Hi,
if you have only 2 schemas, the easiest way if you create two separate
PCollection from the different files and handle them separately in two
processing branch.
You can separate them in the FtpGcsDoFn using sideoutputs like this:
public class FtpToGcsDoFn extends DoFn<FtpToGcsDoFn.FtpInput, String> {
private final ValueProvider<String> ftpHost;
private FTPClient ftpClient;
private final TupleTag<String> schema01TT;
private final TupleTag<String> schema02TT;
public FtpToGcsDoFn(ValueProvider<String> ftpHost, TupleTag<String>
schema01TT, TupleTag<String> schema02TT) {
this.ftpHost = ftpHost;
this.schema01TT = schema01TT;
this.schema02TT = schema02TT;
}
....
@ProcessElement
public void processElement(@Element FtpInput f, MultiOutputReceiver
outputReceiver) {
ByteArrayOutputStream download = new ByteArrayOutputStream();
boolean result = ftpClient.retrieveFile(f.getName(), download);
String destinationPath = saveCSV(download, f.getName()); // save
CSV in Storage Google cloud
switch (f.getName()) {
case "01.csv":
outputReceiver.get(schema01TT).output(destinationPath);
break;
case "02.csv":
outputReceiver.get(schema02TT).output(destinationPath);
break;
default: throw new UnsupportedOperationException("Not supported
file: " + f.getName());
}
}
...
}
And use like this:
TupleTag<String> schema01TT = new TupleTag<>();
TupleTag<String> schema02TT = new TupleTag<>();
PCollectionTuple fileDestinationPC = input.apply("Transfer FTP",
ParDo.of(new FtpToGcsDoFn(null, schema01TT,
schema02TT)).withOutputTags(schema01TT, TupleTagList.of(schema02TT)));
PCollection<String> schema1Files = destionationPC.get(schema01TT);
PCollection<String> schema2Files = destionationPC.get(schema02TT);
And apply the same transformations for both of the PCollections using the
corresponding schema.
Regards,
Csabi
On Fri, 1 Feb 2019 at 21:30, Henrique Molina <[email protected]>
wrote:
> Hi Csaba,
> I deep appreciated your help and support !

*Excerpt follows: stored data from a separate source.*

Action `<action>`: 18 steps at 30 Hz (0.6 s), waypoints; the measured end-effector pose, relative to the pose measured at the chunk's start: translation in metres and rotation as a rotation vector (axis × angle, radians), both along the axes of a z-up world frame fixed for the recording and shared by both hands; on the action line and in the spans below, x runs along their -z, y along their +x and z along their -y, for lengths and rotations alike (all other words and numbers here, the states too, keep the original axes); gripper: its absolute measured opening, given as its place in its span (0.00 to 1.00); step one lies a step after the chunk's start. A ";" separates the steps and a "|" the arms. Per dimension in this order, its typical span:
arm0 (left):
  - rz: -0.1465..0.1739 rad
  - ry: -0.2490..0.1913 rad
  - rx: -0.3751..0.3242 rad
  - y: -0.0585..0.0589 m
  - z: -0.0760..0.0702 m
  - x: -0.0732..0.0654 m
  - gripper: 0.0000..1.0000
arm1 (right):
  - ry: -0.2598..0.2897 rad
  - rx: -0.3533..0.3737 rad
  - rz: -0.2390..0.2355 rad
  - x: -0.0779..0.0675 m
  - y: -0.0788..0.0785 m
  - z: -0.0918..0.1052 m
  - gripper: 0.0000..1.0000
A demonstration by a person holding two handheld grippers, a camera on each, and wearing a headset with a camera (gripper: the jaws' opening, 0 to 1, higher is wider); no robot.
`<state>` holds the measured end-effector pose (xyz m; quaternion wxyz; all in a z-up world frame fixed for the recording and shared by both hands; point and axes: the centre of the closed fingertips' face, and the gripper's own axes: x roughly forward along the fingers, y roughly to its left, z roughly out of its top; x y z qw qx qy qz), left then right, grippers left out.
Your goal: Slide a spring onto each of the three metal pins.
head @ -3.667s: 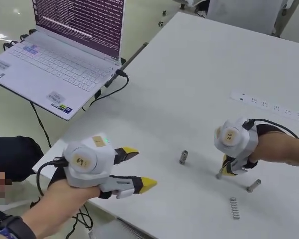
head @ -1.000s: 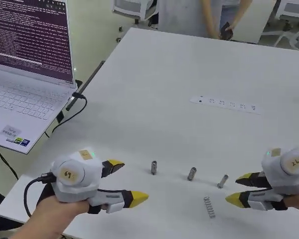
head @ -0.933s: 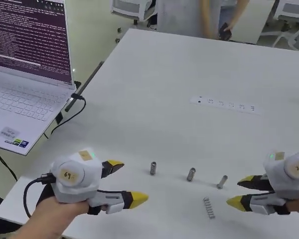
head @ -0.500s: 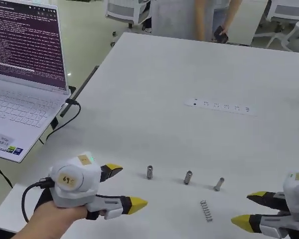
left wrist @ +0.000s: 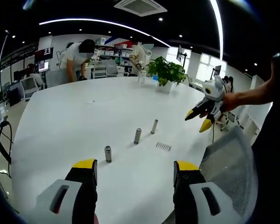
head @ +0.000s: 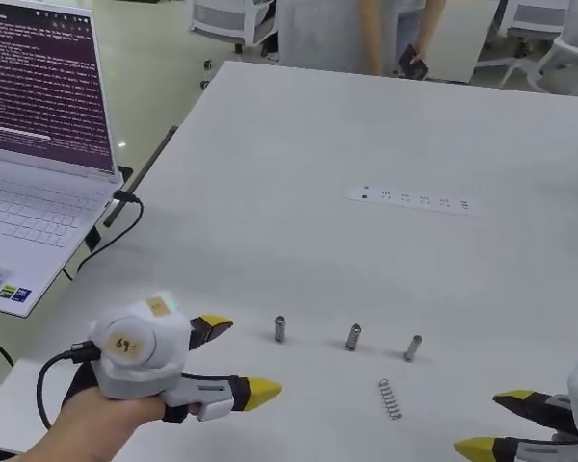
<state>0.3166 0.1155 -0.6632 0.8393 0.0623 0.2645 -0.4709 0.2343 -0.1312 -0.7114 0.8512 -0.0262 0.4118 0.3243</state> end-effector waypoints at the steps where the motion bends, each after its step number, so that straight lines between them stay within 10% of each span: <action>1: -0.003 -0.003 0.002 -0.001 0.001 0.000 0.62 | -0.001 0.001 -0.002 0.001 -0.001 0.000 0.59; 18: -0.026 0.003 0.076 -0.013 0.032 0.013 0.61 | 0.018 0.020 -0.014 0.003 -0.014 -0.004 0.63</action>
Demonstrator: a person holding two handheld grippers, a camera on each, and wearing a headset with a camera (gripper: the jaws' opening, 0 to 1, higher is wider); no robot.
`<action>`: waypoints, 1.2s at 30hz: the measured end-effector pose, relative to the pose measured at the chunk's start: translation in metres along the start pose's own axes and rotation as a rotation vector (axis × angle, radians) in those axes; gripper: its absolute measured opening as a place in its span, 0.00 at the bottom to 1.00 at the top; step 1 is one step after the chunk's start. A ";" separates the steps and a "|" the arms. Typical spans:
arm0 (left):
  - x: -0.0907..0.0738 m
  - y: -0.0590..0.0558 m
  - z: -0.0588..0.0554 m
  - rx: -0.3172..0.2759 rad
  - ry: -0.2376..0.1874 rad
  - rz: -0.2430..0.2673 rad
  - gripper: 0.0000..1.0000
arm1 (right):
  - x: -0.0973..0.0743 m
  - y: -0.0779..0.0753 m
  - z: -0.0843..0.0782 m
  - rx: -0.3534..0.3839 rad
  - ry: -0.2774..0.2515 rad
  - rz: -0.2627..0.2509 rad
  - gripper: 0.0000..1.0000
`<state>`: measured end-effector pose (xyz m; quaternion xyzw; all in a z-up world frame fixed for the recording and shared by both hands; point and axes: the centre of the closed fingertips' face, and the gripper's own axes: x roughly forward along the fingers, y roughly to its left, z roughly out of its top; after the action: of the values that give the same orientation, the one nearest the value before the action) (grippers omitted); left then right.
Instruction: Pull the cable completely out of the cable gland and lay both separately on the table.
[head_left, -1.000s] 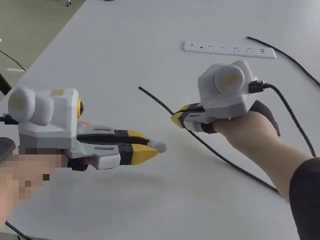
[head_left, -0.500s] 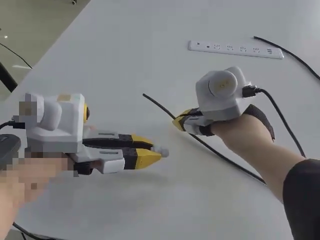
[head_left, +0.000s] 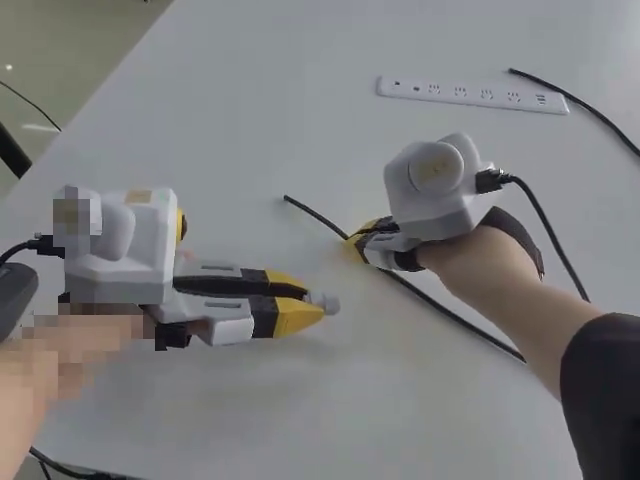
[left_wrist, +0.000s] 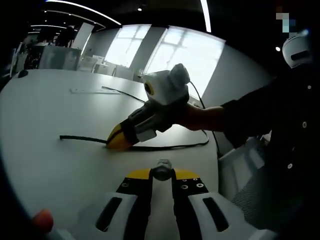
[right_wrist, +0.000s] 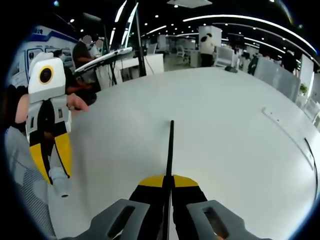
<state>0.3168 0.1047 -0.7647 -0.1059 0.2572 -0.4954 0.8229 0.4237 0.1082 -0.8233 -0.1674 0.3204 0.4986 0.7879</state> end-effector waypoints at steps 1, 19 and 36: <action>0.000 0.001 -0.001 0.001 0.002 0.001 0.15 | 0.000 0.000 0.000 -0.001 0.000 0.001 0.00; 0.009 0.017 -0.021 0.057 0.033 0.037 0.15 | 0.001 0.003 -0.001 -0.032 -0.008 0.013 0.00; 0.010 0.021 -0.033 0.085 0.050 0.064 0.15 | -0.004 0.005 -0.003 -0.060 -0.001 0.013 0.04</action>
<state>0.3188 0.1091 -0.8048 -0.0500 0.2596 -0.4817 0.8355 0.4168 0.1062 -0.8228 -0.1888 0.3059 0.5130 0.7794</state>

> Thanks so much, Now Its running correct and using the good practices.
>
> I take advantage in this email , for ask another step,in this same
> pipeline.
> The File csv will be generated to .avro,
> And I have 2 differents schemas :
> When came from FTP files with *02*.csv we have *schema_02.avsc*
> *01*.csv = schema_01.avsc .
> Each schema has different structure
> Look my attempt bellow:
> class FtpGcsDoFn extends DoFn<FtpInput, String> {
>
> @ProcessElement
>
> public void processElement(@Element FtpInput f,
> OutputReceiver<String> outputReceiver, ProcessContext c) {
>
> ArgsOptions option= c.getPipelineOptions().as(ArgsOptions.class);
>
> ....
>
> String pathSavedFile = saveFile(download, file.getName(), option);
>
> outputReceiver.output(pathSavedFile); // Save on GCP
>
> option.setCurrentSchema(String.format("schema_%s.avsc",file.getName());
>
> }
>
>
> ...
>
>
> .apply("Ftp download", ParDo.of( FtpTransferFileFn.from(options
> .getFtpHost()))
>
> .apply("Read csv"
> ,TextIO.readAll().withEmptyMatchTreatment(EmptyMatchTreatment.ALLOW))
>
> .apply("Read line", ParDo.of(new DoFn<String,
> String>(){
>
> @ProcessElement
>
> public void processElement(ProcessContext c) {
>
> ArgsOptions opt= c
> .getPipelineOptions().as(ArgsOptions.class);
>
> String nameFileSchema=
> opt.getCurrentSchema().get();
> ** This method Not working, return always the last option.setCurrentSchema(
> ...) in class FtpGcsDoFn
>
> Schema schema = new
> Schema.Parser().parse(schema);
>
> String[] rowValues = c.element().split(
> ",");
>
> // Create Avro Generic Record
>
> GenericRecord genericRecord = new
> GenericData.Record(schema);
>
> for (int index = 0; index < fields.size(); ++
> index) {
>
> Schema.Field field = fields.get(index);
>
> genericRecord.put(field.name(), rowValues[
> index]);
>
> }
>
> c.output(genericRecord); // NO serialized
> GenericRecord :'(
>
> }
>
> }))
>
> .apply("Write Avro formatted data", AvroIO
> .writeGenericRecords(SCHEMA_DINAMIC ?? ) // How I get different
> schema... :`(
>
> .to(options.getOutput()).withCodec(
> CodecFactory.snappyCodec()).withSuffix(".avro"));
>
>
> Thank & Regards
>
> On Fri, Feb 1, 2019 at 6:53 AM Csaba Kassai <[email protected]> wrote:
>
>> Hi,
>>
>> you can output the path where you saved the files on GCS in your first
>> DoFn and use the TextIO.readAll() method.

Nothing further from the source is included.